EDITORIAUX 2008

Juillet 2008
Prospective de l’action publique

Energie, consommation, environnement, inflation, finances privées et publiques, protection sociale… avec des nuances, les problèmes sont les mêmes à notre échelle française, à celle de l’Europe, à celle du monde. Le vote irlandais de juin n’est que la plus récente expression d’un malaise politique chaque jour plus manifeste. Et toujours la même absence d’idées, l’attente par tous les acteurs responsables du miracle qui ferait reculer les périls, un miracle qui ne se produira pas ; et le pressentiment d’une implosion ou d’une explosion sociétale, aux conséquences imprévisibles.

Nous nous autorisons de cette situation pour avancer la proposition suivante : dans la conduite des affaires publiques, confier à des équipes différentes ce qui relève de l’action conjoncturelle et à court terme d’un côté, ce qui relève de la préparation de l’avenir de l’autre.

Impraticable, irréaliste, absurde, direz-vous ! Cependant, nous vous invitons à prendre en considération trois arguments, parmi d’autres :

– A l’origine de bien des difficultés, il y a des mesures que nous n’avons pas prises, que nous n’avons pas su penser quand il aurait fallu le faire. Envisageons à titre d’exemple des chantiers beaucoup plus réduits que ceux évoqués plus haut : le logement et le transport en Ile-de-France. En matière de transport, nous enfermons notre réflexion à l’intérieur de concepts d’organisation apparus à l’aube du XXe siècle, fixés pour l’éternité il y a soixante ans : le monopole de quelques opérateurs publics ; une conception unimodale, inadaptée aux besoins de flexibilité nomade des gens ; une pensée « densité du territoire » dépassée à l’heure où il s’agit avant tout de fluidité et de réseaux. En matière de logement, nous avons mis en place des usines à gaz administratives et subordonné l’écoute des attentes et l’esprit d’entreprise aux modèles bureaucratiques des collectivités territoriales. Dans les deux cas, nous avons nous-mêmes façonné les raisons du désespoir des utilisateurs des réseaux saturés de la RATP et de la SNCF d’Ile-de-France, nous avons nous-mêmes créé les conditions du phénomène des sans-logis…
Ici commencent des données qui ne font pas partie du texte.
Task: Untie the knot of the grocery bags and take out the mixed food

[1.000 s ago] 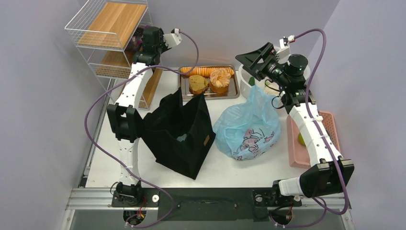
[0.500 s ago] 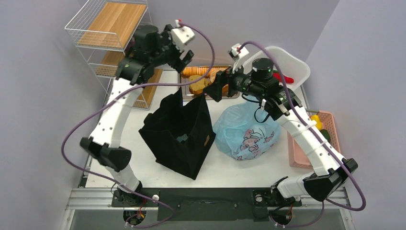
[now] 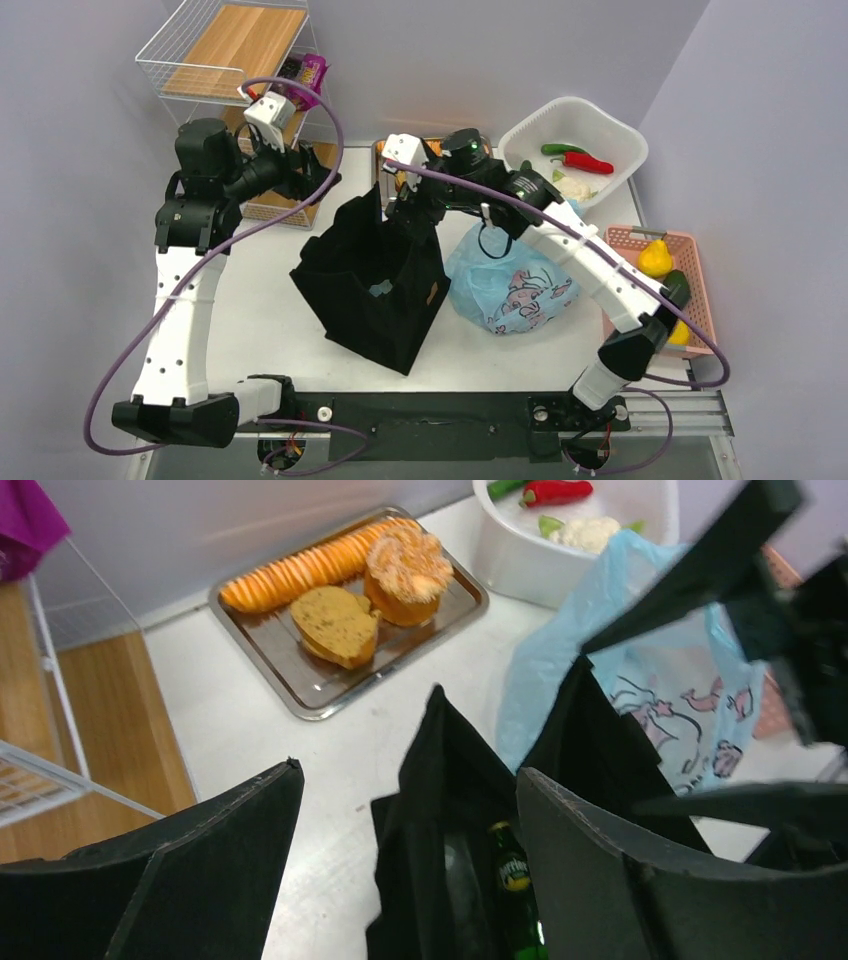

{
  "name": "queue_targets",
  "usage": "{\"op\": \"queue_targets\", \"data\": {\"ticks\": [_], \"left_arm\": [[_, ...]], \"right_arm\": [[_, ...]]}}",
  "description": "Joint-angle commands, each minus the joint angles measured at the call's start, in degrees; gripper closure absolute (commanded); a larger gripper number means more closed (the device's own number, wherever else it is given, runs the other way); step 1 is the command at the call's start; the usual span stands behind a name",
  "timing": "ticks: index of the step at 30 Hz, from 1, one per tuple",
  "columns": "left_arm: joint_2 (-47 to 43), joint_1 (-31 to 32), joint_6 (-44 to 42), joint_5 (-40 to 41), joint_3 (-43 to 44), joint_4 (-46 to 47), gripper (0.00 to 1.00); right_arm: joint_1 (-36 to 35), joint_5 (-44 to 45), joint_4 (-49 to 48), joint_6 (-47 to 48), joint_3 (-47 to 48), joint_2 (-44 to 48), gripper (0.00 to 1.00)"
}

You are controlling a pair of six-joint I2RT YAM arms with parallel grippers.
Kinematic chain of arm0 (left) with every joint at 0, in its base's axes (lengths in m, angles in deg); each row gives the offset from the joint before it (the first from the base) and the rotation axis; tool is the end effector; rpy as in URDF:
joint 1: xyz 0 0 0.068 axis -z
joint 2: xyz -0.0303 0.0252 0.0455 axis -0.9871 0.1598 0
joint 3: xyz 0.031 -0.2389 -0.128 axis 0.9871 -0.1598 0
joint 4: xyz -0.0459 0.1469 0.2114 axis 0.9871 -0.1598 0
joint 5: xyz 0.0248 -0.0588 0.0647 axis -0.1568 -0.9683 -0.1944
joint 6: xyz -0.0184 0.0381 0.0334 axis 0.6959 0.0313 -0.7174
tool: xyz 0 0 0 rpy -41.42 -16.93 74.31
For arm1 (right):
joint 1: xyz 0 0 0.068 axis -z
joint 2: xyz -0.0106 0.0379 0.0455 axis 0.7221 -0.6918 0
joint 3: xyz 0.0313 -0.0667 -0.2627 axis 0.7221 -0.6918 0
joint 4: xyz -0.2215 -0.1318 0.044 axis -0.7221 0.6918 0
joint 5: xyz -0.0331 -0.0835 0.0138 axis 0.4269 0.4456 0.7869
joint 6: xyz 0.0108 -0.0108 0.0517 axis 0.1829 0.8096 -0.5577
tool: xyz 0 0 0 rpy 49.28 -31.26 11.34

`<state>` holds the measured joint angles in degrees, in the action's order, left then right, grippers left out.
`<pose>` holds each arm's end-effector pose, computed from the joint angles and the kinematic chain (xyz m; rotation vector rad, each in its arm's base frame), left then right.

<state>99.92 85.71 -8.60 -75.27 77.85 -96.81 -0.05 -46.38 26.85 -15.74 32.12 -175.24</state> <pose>0.2374 -0.0394 0.4755 0.4665 1.8117 -0.5852 0.2288 0.2577 0.4409 -1.2914 1.6529 0.6905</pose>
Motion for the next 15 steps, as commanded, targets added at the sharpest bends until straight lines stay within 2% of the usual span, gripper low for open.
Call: {"op": "queue_targets", "data": {"ticks": [1,6,8,10,12,13,14,15], "left_arm": [[-5.0,-0.4,1.0,-3.9,-3.9,-4.0,0.23],[-7.8,-0.4,2.1,-2.3,-11.8,-5.5,0.20],[-7.9,-0.4,2.0,-1.3,-14.3,-6.1,0.19],[-8.1,-0.5,1.7,0.3,-16.6,-6.7,0.18],[-8.1,-0.5,0.8,1.7,-18.6,-7.7,0.18],[-8.3,-0.4,0.6,2.0,-19.2,-8.0,0.18],[-8.8,-0.5,0.4,1.9,-20.5,-8.1,0.20],[-9.2,-0.5,0.4,0.7,-21.6,-8.1,0.23]], "right_arm": [[-0.8,-0.3,7.5,7.4,6.1,-5.7,0.00],[-0.8,-0.6,12.0,11.3,8.8,-9.2,0.04],[-0.8,1.3,13.3,12.8,8.6,-9.8,0.10],[-0.6,3.4,14.1,13.6,8.6,-10.3,0.21],[-0.4,5.0,14.9,13.4,8.8,-10.6,0.40],[-0.3,5.5,15.1,12.9,9.2,-10.7,0.61],[-0.2,6.5,15.3,12.4,9.4,-10.7,0.72],[-0.2,7.0,15.3,11.4,10.2,-10.7,0.93]]}}
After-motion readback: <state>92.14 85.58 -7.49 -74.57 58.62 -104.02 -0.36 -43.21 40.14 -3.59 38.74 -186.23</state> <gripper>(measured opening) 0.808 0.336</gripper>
– Nul ne peut se consacrer simultanément à la conjoncture et à la préparation du long terme, alors même qu’elles ne sont pas dissociables. C’est un paradoxe de la vie. Le dirigeant qui accorde un peu trop de place à la préparation de l’avenir est vite balayé. Et celui qui se contente de réformettes opportunistes doit savoir que l’avenir le jugera sévèrement. Aussi longtemps que la préparation de l’avenir pouvait être assurée à la marge, voire négligemment, tout cela n’avait pas beaucoup d’importance. Aujourd’hui, quand les enjeux que l’on renvoyait vers le long terme nous prennent à la gorge et sont susceptibles d’entraîner notre disparition, il devient urgent de s’y prendre autrement.
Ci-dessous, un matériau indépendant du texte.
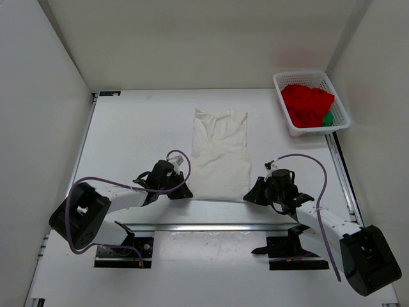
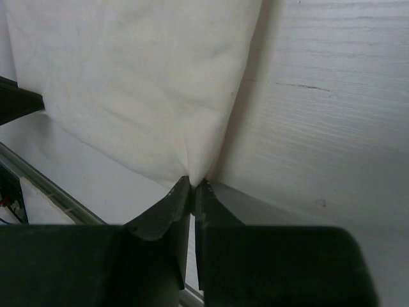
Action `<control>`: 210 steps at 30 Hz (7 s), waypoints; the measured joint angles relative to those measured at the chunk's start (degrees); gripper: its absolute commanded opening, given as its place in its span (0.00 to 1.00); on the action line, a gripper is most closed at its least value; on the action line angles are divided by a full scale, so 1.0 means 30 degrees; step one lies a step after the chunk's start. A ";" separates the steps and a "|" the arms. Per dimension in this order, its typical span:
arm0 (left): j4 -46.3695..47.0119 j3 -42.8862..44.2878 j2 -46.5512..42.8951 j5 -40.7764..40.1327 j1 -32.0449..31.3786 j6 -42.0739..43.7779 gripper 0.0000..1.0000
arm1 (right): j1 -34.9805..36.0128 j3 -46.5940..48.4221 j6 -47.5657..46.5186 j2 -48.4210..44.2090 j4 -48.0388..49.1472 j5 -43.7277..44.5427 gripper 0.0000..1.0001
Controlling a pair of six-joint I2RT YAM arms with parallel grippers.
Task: Fold and stack the t-shirts
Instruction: Grab one side of the 2/3 rectangular tshirt with both arms, then fold the long partially folded tshirt into a neat square, then smooth out wrinkles on the folded tshirt, then put the neatly folded tshirt into the corner of the board with the left arm, then grab crumpled tshirt from bin with the right arm
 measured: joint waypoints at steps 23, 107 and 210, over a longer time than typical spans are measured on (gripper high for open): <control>-0.9792 0.7337 -0.6805 0.0648 0.2761 0.0743 0.00 | -0.0284 0.7461 0.0226 -0.3031 -0.6878 0.0219 0.00; 0.0823 1.3092 0.6244 0.2171 0.8247 -0.1770 0.99 | -0.2783 1.9285 -0.4197 1.4855 -0.2739 -0.2266 0.23; 0.0561 0.0510 -0.2339 -0.1836 -0.0073 -0.0525 0.49 | -0.0903 1.4885 -0.5574 0.6892 -0.6237 0.6768 0.15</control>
– La référence de l’avenir est devenue incantatoire, sans cesse évoquée, rituelle, rarement concrétisée. On qualifie de prospectives des études confiées à des aréopages de spécialistes distingués et experts qui inscrivent leurs travaux dans le prolongement de l’existant. On devrait réserver ce terme à la recherche de nouveaux concepts pour l’action, destinés à relayer les survivances organisationnelles qui nous entourent, ainsi qu’à la recherche des initiatives originales qui nous permettraient de détourner les menaces et de renouer sans crainte avec le mouvement du monde.
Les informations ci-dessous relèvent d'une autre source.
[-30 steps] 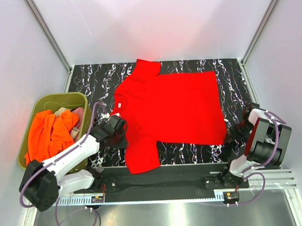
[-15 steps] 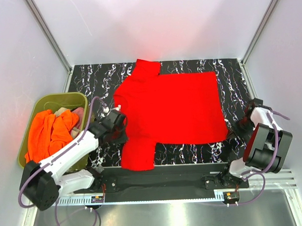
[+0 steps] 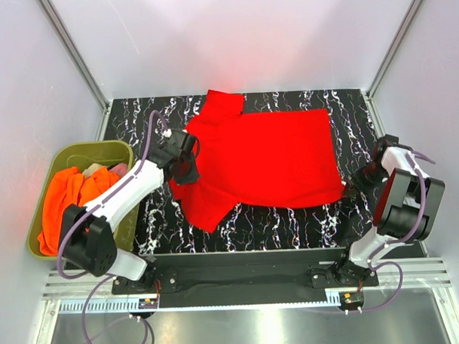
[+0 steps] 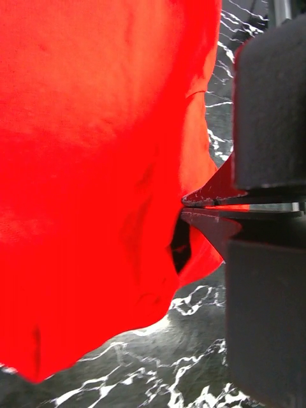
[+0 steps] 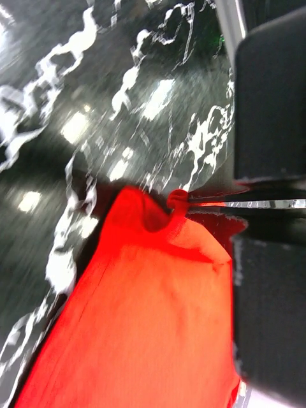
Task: Fold and stack the t-shirts
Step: Fold the tshirt
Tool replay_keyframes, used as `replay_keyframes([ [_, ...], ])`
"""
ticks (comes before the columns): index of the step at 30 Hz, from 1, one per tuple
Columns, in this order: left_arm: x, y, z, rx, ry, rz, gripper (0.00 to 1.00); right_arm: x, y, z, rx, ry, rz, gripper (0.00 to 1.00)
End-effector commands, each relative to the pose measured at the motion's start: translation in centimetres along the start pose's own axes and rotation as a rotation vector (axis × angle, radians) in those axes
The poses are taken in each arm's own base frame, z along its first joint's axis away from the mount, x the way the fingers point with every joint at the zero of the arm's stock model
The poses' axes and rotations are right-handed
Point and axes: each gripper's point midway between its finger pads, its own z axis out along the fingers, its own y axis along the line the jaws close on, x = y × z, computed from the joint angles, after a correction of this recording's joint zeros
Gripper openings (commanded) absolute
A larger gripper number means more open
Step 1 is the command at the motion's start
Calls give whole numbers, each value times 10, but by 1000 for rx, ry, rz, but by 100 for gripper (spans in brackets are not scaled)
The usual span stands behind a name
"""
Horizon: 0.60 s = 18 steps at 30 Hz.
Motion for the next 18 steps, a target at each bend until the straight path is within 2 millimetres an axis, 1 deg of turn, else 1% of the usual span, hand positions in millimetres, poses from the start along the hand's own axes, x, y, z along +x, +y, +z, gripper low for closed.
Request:
replay_keyframes([
  [1, -38, -9, -4, 18, -84, 14, 0, -14, 23, -10, -42, -20, -51, 0],
  [3, -49, -9, -3, 21, -93, 2, 0, -20, 31, -9, -47, -21, -58, 0],
  [4, -51, -8, 1, 21, -84, -4, 0, -26, 37, -11, -57, -31, -61, 0],
  [6, -59, -11, 2, 28, -90, -9, 0, -29, 41, -6, -52, -16, -64, 0],
  [7, -61, -12, 7, 25, -83, -10, 0, -34, 47, -8, -60, -27, -67, 0],
  [8, -67, -13, 7, 29, -90, -12, 0, -36, 48, -4, -54, -16, -66, 0],
  [13, -75, -15, 20, 24, -71, -17, 0, -49, 66, -2, -66, -26, -83, 0],
  [14, -78, -15, 20, 26, -74, -21, 0, -49, 66, 2, -60, -13, -85, 0],
  [16, -79, -14, 26, 21, -63, -25, 0, -52, 71, 2, -64, -15, -91, 0],
  [18, -82, -10, 29, 11, -63, -35, 0, -54, 73, 7, -59, -8, -101, 0],
])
Nous mesurons bien la formidable distance qui sépare cette proposition des situations effectives d’aujourd’hui. Mais nous ne savons pas quel avenir la montée des épreuves assure à ces positions qui se croient inexpugnables. Et nous pensons que la responsabilité majeure de l’humanité, responsabilité pour toutes les époques mais plus encore pour celle qui est devant nous, responsabilité portée par chaque personne, consiste à faire reculer la fatalité en prenant en charge son destin.